Task details
Find "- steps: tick" and "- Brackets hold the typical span" in the records below. Copy the lines holding them and every line between, exactly, and no others.
[[ Data excerpts open ]]
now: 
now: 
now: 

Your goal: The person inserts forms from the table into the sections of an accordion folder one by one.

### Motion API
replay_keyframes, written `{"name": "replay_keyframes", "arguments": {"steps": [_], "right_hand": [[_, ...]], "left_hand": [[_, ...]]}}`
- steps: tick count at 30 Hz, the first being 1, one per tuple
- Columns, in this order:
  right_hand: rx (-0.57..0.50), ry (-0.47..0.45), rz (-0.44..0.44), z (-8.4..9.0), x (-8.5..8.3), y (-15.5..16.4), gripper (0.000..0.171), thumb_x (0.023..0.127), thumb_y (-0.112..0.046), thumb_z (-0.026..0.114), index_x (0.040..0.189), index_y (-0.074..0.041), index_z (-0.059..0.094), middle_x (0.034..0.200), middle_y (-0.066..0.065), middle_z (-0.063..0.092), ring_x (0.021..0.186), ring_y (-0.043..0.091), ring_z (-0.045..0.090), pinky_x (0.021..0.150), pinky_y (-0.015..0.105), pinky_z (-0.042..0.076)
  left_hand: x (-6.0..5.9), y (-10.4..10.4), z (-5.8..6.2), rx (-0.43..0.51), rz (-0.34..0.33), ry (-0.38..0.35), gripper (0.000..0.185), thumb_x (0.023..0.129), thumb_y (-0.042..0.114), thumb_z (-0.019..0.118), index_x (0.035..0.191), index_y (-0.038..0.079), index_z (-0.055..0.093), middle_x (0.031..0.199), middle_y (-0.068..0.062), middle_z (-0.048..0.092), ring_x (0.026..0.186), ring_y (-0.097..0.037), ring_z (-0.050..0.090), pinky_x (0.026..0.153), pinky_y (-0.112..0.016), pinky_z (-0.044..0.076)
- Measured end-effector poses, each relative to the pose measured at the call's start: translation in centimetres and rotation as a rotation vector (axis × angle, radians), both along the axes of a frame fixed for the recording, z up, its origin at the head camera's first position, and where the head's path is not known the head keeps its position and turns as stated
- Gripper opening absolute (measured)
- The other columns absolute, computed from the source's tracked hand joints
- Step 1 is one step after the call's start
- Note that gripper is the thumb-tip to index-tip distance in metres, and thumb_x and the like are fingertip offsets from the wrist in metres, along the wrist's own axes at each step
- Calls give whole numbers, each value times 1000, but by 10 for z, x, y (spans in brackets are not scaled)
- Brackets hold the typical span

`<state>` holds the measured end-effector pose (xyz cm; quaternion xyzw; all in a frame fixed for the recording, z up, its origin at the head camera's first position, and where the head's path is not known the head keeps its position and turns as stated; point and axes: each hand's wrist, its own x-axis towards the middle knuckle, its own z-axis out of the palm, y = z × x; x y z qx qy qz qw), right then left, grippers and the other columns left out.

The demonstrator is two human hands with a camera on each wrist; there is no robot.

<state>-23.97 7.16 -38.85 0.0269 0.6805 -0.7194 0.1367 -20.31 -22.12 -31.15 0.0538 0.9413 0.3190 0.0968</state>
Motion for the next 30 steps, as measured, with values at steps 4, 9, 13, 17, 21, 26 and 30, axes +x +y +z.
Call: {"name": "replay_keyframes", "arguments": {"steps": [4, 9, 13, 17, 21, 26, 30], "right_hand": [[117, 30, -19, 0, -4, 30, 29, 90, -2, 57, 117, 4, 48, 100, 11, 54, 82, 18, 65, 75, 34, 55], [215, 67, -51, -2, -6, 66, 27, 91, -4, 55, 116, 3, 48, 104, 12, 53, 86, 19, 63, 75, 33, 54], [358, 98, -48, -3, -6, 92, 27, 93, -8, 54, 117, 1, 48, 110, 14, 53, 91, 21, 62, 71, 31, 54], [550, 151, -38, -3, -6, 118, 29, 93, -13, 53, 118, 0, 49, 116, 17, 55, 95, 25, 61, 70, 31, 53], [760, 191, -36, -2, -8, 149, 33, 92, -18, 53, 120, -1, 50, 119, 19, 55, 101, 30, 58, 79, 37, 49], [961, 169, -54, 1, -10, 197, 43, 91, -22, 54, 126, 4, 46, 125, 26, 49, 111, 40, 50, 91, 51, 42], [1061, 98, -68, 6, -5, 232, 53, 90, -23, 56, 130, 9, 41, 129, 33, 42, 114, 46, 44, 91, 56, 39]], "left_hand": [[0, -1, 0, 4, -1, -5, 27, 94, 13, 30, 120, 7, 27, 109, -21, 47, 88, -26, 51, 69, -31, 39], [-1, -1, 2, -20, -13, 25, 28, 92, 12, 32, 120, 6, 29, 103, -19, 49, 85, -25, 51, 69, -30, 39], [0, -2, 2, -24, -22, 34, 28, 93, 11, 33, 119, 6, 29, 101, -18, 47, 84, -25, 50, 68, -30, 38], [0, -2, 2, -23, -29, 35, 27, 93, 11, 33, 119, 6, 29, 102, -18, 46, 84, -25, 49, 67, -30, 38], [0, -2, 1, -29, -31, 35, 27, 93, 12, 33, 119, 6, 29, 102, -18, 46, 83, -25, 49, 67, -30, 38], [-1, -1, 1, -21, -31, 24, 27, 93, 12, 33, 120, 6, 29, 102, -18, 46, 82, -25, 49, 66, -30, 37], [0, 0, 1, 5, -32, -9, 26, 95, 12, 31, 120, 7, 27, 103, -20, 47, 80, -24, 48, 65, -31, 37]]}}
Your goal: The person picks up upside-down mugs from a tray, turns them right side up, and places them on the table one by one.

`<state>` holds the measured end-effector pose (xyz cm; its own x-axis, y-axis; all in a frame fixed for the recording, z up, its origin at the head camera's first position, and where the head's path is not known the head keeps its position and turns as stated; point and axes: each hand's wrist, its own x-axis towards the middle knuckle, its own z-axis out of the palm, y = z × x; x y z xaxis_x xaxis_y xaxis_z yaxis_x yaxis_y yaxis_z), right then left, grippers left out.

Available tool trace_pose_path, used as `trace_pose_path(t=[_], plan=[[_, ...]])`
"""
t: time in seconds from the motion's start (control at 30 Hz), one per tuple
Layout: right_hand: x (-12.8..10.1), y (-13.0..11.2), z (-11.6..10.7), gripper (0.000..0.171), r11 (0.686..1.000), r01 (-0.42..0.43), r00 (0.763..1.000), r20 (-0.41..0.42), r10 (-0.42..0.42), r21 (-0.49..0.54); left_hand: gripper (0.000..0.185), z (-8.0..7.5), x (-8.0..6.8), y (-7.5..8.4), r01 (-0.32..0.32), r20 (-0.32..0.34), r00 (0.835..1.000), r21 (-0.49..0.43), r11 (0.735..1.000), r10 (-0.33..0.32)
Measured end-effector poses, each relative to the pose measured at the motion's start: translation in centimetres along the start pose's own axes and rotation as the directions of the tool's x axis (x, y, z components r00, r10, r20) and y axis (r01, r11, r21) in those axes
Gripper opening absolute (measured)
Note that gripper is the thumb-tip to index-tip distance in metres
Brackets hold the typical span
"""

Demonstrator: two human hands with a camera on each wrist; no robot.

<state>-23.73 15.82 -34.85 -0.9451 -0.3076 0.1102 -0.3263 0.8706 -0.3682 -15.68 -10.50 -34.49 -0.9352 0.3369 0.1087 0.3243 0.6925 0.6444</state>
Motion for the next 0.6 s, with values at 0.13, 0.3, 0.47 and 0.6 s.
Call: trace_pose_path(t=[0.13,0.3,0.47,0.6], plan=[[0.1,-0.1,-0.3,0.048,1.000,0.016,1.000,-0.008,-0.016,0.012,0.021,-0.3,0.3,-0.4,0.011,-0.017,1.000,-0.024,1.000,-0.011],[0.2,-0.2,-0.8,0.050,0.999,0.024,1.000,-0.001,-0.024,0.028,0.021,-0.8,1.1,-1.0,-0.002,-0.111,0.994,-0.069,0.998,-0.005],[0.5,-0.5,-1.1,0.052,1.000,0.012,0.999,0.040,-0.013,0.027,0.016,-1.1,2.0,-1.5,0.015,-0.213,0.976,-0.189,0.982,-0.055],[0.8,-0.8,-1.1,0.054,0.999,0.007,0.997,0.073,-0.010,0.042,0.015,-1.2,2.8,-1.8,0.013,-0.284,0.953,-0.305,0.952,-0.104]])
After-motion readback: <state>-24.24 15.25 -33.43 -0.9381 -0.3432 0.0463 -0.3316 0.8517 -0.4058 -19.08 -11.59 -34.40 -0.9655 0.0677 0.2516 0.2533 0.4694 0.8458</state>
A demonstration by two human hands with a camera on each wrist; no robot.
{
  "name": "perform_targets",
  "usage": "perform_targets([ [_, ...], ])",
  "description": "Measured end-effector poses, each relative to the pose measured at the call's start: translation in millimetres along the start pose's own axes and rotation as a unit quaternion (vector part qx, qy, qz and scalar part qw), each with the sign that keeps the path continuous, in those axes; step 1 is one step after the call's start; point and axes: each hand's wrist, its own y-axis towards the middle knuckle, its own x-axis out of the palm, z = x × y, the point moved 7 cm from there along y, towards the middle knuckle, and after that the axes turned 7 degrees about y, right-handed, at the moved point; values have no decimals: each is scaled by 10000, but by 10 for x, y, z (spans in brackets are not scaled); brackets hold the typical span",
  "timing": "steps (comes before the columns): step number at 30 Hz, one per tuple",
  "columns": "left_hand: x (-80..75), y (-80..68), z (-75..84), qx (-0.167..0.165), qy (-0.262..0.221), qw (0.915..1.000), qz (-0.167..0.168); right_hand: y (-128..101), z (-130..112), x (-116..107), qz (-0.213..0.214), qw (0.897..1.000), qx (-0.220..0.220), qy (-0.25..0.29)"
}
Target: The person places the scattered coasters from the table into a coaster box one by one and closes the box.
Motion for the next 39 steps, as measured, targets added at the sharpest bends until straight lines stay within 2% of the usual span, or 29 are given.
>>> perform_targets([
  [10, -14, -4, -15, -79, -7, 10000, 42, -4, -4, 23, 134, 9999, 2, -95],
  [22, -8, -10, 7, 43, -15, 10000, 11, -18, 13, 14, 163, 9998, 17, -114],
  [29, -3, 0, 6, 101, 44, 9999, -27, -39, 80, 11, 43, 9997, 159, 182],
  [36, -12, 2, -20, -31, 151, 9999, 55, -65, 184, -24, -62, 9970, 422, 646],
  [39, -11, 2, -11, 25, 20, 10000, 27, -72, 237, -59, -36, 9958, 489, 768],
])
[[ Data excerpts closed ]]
Task response
- steps: tick count at 30 Hz, the first being 1, one per tuple
- Columns, in this order:
  right_hand: rx (-0.57..0.50), ry (-0.47..0.45), rz (-0.44..0.44), z (-8.4..9.0), x (-8.5..8.3), y (-15.5..16.4), gripper (0.000..0.171), thumb_x (0.023..0.127), thumb_y (-0.112..0.046), thumb_z (-0.026..0.114), index_x (0.040..0.189), index_y (-0.074..0.041), index_z (-0.059..0.094), middle_x (0.034..0.200), middle_y (-0.066..0.065), middle_z (-0.063..0.092), ring_x (0.021..0.186), ring_y (-0.043..0.091), ring_z (-0.045..0.090), pinky_x (0.021..0.150), pinky_y (-0.015..0.105), pinky_z (-0.042..0.076)
  left_hand: x (-6.0..5.9), y (-10.4..10.4), z (-5.8..6.2), rx (-0.43..0.51), rz (-0.34..0.33), ry (-0.38..0.35), gripper (0.000..0.185), thumb_x (0.023..0.129), thumb_y (-0.042..0.114), thumb_z (-0.019..0.118), index_x (0.035..0.191), index_y (-0.038..0.079), index_z (-0.055..0.093), middle_x (0.031..0.199), middle_y (-0.068..0.062), middle_z (-0.048..0.092), ring_x (0.026..0.186), ring_y (-0.097..0.037), ring_z (-0.050..0.090), pinky_x (0.026..0.153), pinky_y (-0.112..0.016), pinky_z (-0.044..0.076)
- Measured end-effector poses, each relative to the pose measured at the call's start: translation in centimetres and rotation as a rotation vector (axis × angle, radians), both along the axes of a frame fixed for the recording, z up, its origin at the head camera's first position, and where the head's path is not known the head keeps its position and turns as stated
- Gripper opening absolute (measured)
- The other columns absolute, computed from the source's tracked hand joints
- Step 1 is one step after the call's start
- Note that gripper is the thumb-tip to index-tip distance in metres, and thumb_x and the like are fingertip offsets from the wrist in metres, along the wrist's own axes at each step
- Calls give whole numbers, each value times 1000, but by 10 for z, x, y (spans in brackets are not scaled)
- Brackets hold the typical span

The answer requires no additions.